**WHAT YOU HAVE TO DO:** Could you copy exactly the lines below from the one with "Located for you" to the one with "Several lookups on", inclusive, leaving out any pictures?

EXERCISE DATA Block Start

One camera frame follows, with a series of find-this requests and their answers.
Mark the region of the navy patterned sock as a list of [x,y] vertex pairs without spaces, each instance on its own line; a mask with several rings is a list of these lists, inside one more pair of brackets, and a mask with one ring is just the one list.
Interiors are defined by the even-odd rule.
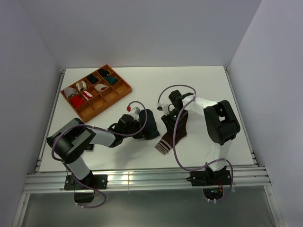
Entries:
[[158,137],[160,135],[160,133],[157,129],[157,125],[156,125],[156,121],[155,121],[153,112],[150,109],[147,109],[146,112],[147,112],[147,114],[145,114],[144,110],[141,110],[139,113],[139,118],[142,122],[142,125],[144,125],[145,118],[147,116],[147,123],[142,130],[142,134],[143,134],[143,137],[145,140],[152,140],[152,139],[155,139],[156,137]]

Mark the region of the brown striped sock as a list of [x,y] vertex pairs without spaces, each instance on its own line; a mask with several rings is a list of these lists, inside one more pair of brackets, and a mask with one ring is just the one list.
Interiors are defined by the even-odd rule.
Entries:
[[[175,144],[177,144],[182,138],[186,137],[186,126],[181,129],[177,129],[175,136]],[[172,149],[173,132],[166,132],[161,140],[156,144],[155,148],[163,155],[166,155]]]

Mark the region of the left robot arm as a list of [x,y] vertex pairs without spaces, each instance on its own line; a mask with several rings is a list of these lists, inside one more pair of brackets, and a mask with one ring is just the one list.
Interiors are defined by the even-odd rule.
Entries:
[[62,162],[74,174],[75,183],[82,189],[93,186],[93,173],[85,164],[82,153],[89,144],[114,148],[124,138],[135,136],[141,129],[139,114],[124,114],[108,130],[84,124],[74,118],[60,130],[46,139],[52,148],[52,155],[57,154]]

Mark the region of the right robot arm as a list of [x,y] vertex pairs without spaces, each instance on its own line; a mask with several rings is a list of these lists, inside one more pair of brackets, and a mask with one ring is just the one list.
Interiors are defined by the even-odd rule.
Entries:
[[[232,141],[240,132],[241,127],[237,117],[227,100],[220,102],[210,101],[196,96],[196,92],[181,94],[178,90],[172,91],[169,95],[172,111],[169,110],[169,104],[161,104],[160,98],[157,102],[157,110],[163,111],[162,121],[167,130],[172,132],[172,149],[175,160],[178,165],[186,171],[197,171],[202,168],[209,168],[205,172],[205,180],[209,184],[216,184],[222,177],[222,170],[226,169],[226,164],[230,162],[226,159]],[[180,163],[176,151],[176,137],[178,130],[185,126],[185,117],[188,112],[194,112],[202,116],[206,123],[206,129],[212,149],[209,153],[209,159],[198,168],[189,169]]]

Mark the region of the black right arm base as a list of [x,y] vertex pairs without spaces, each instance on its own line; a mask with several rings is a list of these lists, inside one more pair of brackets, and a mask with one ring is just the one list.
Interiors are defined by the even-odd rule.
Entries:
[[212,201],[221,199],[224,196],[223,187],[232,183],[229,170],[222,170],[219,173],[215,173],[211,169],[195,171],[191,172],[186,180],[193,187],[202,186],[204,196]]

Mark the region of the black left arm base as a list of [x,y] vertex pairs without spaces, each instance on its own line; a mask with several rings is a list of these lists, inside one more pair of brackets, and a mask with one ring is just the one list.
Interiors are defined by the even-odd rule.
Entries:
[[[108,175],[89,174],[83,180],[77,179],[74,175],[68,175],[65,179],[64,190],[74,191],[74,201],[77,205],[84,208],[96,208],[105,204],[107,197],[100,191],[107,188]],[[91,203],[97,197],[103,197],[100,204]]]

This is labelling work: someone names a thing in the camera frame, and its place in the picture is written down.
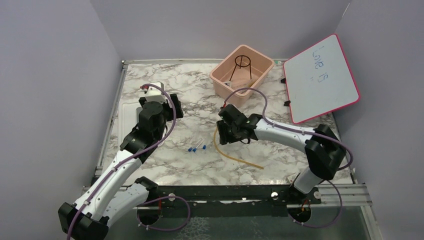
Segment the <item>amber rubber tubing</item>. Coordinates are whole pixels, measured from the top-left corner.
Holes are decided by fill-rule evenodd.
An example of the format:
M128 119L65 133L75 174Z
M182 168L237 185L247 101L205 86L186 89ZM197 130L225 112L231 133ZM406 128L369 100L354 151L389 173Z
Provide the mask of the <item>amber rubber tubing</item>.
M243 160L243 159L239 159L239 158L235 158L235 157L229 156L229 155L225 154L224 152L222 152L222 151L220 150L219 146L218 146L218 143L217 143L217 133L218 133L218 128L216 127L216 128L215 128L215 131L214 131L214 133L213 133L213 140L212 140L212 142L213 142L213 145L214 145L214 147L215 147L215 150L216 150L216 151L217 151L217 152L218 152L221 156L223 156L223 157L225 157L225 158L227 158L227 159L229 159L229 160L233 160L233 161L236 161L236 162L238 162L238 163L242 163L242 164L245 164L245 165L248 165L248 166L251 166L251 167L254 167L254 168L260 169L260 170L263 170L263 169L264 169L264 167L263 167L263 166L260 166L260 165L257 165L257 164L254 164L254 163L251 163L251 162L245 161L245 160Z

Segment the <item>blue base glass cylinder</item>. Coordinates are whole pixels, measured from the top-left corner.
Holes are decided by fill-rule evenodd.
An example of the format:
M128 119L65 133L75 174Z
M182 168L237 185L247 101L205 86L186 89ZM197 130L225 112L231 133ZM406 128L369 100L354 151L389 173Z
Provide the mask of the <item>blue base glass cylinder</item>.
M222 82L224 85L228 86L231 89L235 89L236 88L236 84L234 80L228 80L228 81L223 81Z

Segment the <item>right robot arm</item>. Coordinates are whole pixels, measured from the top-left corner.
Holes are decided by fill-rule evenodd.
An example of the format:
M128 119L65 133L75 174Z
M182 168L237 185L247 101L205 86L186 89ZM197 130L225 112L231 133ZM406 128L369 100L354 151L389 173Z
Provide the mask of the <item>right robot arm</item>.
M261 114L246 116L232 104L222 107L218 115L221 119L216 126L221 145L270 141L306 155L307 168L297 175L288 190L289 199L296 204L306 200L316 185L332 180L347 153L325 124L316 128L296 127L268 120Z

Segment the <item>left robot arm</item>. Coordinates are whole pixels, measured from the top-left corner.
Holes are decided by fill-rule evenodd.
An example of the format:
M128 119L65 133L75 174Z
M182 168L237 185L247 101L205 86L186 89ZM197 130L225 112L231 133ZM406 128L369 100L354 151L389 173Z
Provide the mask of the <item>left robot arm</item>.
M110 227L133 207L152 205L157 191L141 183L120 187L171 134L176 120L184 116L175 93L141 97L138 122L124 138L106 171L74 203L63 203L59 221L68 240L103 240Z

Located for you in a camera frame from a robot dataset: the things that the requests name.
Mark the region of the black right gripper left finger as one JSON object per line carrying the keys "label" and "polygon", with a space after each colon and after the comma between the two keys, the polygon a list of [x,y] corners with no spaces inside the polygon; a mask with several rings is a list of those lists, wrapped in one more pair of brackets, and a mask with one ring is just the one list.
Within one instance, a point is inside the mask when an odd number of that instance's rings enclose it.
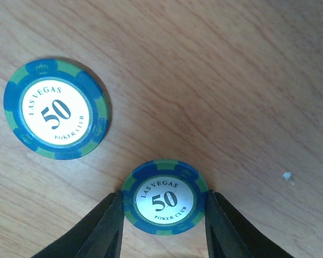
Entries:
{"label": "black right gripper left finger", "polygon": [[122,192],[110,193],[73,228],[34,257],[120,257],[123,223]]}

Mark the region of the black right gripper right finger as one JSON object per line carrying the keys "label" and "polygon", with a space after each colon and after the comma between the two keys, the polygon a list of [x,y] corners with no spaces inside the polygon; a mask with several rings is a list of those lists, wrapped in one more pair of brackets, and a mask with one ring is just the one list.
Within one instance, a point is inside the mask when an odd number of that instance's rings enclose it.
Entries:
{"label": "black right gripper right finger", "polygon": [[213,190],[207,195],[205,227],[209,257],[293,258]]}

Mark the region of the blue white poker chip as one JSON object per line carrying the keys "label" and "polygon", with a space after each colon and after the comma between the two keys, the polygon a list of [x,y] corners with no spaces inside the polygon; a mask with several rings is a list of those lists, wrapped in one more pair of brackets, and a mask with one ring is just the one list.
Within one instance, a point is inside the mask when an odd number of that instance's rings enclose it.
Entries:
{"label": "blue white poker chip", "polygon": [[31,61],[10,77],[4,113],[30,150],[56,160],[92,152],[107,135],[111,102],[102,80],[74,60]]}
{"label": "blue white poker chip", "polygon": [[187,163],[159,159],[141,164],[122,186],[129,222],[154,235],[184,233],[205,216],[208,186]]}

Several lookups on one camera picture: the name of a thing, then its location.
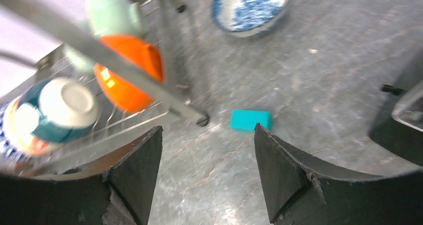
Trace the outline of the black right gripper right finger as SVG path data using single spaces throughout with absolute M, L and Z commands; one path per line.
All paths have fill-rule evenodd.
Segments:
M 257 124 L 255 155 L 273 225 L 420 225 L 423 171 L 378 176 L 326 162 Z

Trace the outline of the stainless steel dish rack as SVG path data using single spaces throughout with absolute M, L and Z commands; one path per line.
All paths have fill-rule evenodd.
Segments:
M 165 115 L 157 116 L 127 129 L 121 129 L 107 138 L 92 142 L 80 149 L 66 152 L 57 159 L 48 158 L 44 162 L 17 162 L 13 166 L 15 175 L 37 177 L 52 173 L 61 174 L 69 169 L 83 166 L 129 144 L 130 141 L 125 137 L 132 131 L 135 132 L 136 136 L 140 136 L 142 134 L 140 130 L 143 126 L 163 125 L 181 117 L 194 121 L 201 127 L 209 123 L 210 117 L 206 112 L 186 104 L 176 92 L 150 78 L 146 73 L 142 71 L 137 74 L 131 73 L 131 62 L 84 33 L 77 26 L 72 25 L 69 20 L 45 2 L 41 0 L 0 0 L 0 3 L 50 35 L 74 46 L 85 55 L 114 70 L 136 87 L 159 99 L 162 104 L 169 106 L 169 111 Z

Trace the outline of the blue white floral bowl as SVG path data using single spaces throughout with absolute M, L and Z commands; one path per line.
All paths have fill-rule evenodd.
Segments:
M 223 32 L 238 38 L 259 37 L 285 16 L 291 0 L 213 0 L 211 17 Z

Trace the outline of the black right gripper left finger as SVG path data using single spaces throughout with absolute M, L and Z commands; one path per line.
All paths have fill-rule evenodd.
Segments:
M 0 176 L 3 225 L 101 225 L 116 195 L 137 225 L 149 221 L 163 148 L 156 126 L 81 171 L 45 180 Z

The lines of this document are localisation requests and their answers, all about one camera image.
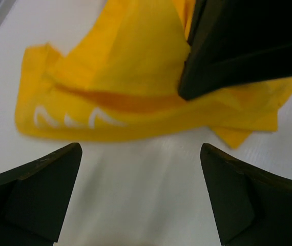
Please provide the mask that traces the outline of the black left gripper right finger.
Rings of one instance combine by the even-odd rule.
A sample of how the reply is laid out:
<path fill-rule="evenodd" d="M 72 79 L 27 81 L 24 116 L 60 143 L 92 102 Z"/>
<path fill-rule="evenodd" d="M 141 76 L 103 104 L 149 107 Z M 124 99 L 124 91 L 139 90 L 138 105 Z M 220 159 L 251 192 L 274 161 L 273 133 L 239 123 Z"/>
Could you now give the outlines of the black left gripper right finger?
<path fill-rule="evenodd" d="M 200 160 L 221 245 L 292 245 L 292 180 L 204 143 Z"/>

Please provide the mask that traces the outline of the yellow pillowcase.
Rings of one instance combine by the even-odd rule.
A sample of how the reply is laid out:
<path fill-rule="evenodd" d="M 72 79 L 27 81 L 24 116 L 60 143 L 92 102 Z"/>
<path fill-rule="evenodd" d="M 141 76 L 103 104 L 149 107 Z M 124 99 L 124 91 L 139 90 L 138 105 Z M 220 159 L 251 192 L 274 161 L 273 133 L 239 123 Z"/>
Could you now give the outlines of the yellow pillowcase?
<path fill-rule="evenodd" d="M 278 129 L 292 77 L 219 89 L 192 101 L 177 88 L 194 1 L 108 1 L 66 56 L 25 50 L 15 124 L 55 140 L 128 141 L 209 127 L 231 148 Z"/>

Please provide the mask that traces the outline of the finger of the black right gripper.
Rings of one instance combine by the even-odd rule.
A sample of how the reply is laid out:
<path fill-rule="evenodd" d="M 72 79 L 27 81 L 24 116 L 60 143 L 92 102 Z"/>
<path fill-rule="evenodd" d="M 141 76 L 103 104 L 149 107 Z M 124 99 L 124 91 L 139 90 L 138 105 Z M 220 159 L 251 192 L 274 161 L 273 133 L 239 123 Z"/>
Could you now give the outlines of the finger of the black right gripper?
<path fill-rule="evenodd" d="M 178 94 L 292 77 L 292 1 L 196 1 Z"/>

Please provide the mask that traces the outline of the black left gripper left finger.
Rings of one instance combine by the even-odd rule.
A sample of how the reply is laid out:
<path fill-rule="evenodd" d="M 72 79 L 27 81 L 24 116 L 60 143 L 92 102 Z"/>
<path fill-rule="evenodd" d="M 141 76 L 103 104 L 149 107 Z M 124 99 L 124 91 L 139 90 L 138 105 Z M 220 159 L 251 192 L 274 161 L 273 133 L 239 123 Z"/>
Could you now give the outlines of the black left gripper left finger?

EXERCISE DATA Block End

**YOUR SOLUTION:**
Located for you in a camera frame from a robot dataset: the things that the requests name.
Mark the region of the black right gripper left finger as one JSON object per line carrying the keys "label" and "polygon", with a space after each colon and after the comma between the two keys, the polygon a list of [x,y] corners with no spaces inside the polygon; a mask with several rings is a list of those lists, wrapped in one more pair of brackets, and a mask with one ring is just the one list.
Within one instance, a point is inside the mask when an odd number of that instance's rings enclose it.
Entries:
{"label": "black right gripper left finger", "polygon": [[122,192],[110,193],[73,228],[34,257],[120,257],[123,223]]}

Mark the region of the black right gripper right finger as one JSON object per line carrying the keys "label" and "polygon", with a space after each colon and after the comma between the two keys, the polygon a list of [x,y] corners with no spaces inside the polygon; a mask with several rings is a list of those lists, wrapped in one more pair of brackets, and a mask with one ring is just the one list.
Within one instance, a point is inside the mask when an odd number of that instance's rings enclose it.
Entries:
{"label": "black right gripper right finger", "polygon": [[213,190],[207,195],[205,227],[209,257],[293,258]]}

Mark the region of the blue white poker chip as one JSON object per line carrying the keys "label" and "polygon", with a space after each colon and after the comma between the two keys, the polygon a list of [x,y] corners with no spaces inside the polygon; a mask with several rings is a list of those lists, wrapped in one more pair of brackets, and a mask with one ring is just the one list.
Within one instance, a point is inside the mask when an odd number of that instance's rings enclose it.
Entries:
{"label": "blue white poker chip", "polygon": [[31,61],[10,77],[4,113],[30,150],[56,160],[92,152],[107,135],[111,102],[102,80],[74,60]]}
{"label": "blue white poker chip", "polygon": [[187,163],[159,159],[141,164],[122,186],[129,222],[154,235],[184,233],[205,216],[208,186]]}

Several lookups on one camera picture: the name of a thing, then its location.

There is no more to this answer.